§ **THE PROBLEM**
Only those lines from the one with "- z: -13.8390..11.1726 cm" through the last line of the material belong in the answer, each repeated exactly.
- Opening Delimiter -
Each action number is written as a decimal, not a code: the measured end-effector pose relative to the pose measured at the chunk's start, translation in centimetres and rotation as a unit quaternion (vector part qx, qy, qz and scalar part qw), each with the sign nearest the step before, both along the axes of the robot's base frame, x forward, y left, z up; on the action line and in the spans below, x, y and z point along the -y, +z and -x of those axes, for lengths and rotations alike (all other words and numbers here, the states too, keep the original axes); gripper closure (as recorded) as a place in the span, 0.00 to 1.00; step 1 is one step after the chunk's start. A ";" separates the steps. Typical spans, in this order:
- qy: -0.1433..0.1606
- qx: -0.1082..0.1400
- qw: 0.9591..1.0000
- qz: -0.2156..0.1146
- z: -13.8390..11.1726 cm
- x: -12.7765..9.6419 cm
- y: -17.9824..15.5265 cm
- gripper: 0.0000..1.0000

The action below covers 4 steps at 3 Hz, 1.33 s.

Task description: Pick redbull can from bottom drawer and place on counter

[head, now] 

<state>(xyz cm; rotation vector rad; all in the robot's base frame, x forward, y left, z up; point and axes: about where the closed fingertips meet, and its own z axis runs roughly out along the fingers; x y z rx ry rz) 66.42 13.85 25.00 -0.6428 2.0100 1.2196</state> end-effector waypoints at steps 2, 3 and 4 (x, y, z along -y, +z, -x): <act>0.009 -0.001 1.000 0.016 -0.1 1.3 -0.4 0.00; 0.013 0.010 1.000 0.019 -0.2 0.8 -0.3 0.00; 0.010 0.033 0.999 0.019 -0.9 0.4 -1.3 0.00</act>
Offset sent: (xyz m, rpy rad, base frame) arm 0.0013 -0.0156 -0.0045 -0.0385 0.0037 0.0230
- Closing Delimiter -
§ **EXPECTED OUTPUT**
- z: -13.8390..11.1726 cm
- x: -12.7765..9.6419 cm
- y: -17.9824..15.5265 cm
- gripper: 0.0000..1.0000

The action below covers 4 steps at 3 Hz, 1.33 s.

Task description: Pick redbull can from bottom drawer and place on counter

[head, now] 

<state>(xyz cm; rotation vector rad; all in the robot's base frame, x forward, y left, z up; point and axes: about where the closed fingertips meet, and its own z axis runs roughly out along the fingers; x y z rx ry rz) 66.42 13.85 25.00 -0.6428 2.0100 1.2196</state> end-effector waypoints at steps 2, 3 and 4 (x, y, z along -y, +z, -x): <act>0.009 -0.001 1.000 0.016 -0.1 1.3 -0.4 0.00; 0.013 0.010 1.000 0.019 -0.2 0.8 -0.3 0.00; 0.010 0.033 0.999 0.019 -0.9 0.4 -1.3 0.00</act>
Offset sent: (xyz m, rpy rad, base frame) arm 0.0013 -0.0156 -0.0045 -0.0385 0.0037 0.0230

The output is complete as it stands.